Robert Sibley

Personal information
- Born: 10 July 1966 (age 58) Brisbane, Queensland
- Nationality: Australian
- Listed height: 199 cm (6 ft 6 in)
- Listed weight: 103 kg (227 lb)

Career information
- Playing career: 1984–1997, 2003
- Position: Power forward

Career history
- 1984–1991: Brisbane Bullets
- 1992–1993: Melbourne Tigers
- 1994–1997; 2003: Brisbane Bullets

Career highlights and awards
- 3× NBL champion (1985, 1987, 1993); No. 52 retired by Brisbane Bullets;

= Robert Sibley (basketball) =

Australian basketball player

Robert Sibley (born 10 July 1966) is an Australian former professional basketball player.
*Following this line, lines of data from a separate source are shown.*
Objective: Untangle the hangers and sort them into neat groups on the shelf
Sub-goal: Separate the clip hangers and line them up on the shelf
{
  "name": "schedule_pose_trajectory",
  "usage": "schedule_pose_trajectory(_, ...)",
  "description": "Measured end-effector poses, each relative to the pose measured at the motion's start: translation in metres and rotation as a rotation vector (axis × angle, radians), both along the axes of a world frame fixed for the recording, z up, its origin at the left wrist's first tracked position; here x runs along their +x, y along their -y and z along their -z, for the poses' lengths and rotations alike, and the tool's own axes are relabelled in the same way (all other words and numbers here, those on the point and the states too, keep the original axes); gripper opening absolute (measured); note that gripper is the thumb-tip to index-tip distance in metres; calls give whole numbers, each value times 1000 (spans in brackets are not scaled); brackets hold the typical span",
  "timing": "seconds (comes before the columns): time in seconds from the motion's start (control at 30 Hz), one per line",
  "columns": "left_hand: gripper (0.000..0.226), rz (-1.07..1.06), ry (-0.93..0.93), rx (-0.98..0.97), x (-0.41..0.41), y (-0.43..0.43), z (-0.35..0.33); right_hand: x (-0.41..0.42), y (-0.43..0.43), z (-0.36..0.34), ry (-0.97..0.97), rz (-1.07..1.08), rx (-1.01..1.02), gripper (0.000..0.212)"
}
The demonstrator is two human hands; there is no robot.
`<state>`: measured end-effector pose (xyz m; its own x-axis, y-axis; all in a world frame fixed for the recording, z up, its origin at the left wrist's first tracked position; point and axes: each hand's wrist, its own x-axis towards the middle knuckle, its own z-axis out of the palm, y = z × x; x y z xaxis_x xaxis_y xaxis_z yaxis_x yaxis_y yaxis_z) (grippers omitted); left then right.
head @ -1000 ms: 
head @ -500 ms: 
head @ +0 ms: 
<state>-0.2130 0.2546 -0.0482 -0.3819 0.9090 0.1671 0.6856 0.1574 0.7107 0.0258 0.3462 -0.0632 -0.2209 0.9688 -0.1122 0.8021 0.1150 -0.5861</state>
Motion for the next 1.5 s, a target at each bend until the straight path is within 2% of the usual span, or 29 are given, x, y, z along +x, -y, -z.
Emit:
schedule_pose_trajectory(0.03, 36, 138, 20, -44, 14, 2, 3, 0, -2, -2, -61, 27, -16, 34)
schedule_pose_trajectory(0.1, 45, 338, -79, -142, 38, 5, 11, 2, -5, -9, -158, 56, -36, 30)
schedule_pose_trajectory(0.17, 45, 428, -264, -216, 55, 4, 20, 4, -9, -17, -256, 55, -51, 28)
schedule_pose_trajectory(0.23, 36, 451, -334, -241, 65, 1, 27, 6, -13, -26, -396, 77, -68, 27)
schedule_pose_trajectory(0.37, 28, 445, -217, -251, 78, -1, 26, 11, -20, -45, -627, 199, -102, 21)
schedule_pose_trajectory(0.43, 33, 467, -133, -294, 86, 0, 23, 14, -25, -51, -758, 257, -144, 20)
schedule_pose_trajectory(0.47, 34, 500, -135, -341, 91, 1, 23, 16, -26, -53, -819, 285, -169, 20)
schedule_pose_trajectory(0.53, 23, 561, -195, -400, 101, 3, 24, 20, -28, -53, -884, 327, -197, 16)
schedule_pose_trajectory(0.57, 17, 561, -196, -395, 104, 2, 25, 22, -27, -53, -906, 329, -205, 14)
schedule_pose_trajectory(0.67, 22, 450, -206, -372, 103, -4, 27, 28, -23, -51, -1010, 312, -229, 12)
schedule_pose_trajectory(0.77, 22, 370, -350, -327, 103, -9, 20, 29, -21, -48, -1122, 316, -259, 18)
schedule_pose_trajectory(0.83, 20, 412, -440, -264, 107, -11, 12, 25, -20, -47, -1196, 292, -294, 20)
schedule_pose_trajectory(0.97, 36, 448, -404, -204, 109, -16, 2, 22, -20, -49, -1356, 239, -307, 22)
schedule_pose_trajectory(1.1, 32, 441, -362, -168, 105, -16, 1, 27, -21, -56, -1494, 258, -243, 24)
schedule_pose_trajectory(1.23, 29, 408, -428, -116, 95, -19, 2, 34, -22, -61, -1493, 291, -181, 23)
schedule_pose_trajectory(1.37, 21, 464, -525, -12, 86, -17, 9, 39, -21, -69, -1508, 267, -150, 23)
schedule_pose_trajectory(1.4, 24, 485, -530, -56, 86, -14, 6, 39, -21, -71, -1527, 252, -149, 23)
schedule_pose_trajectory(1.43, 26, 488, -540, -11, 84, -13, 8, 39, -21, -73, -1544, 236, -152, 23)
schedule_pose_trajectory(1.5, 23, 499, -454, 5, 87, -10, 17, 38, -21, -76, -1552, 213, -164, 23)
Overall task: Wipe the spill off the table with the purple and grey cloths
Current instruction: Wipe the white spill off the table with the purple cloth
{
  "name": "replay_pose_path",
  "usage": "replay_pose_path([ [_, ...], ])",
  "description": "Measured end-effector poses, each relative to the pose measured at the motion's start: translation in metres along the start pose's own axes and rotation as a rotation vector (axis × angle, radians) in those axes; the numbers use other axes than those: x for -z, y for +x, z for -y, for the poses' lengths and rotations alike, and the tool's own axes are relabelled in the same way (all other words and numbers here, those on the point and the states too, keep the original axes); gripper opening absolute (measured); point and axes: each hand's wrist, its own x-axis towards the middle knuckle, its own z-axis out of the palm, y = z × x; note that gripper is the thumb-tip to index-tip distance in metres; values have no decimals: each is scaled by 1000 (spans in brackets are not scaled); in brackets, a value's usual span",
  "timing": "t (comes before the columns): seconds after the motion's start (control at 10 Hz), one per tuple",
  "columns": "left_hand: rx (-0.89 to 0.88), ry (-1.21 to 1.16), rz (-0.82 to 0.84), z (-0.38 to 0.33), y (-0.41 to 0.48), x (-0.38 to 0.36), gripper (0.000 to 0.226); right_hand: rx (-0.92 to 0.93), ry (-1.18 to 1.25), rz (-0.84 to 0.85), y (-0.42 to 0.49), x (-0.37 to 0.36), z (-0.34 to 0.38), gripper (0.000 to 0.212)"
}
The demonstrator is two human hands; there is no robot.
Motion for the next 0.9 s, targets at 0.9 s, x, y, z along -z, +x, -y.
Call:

He played in the National Basketball League (NBL) with the Brisbane Bullets and Melbourne Tigers. Sibley won three NBL championships: two with the Bullets in 1985 and 1987, and one with the Tigers in 1993. He was nicknamed "The Baseline Bandit" during his career due to the location where he excelled while on a basketball court.

Born in Brisbane, Queensland, Sibley made his debut for the Bullets in February 1984 as a 17-year-old. He retired in 1997 but returned to play five games for the Bullets in 2003 while the team suffered injury problems.

It was announced in 2020 that Sibley underwent chemotherapy after he had been diagnosed with cancer of the bladder and kidney. The Brisbane Bullets organised a fundraiser to help pay for Sibley's medical expenses. His number 52 was retired by the Bullets on 15 May 2021.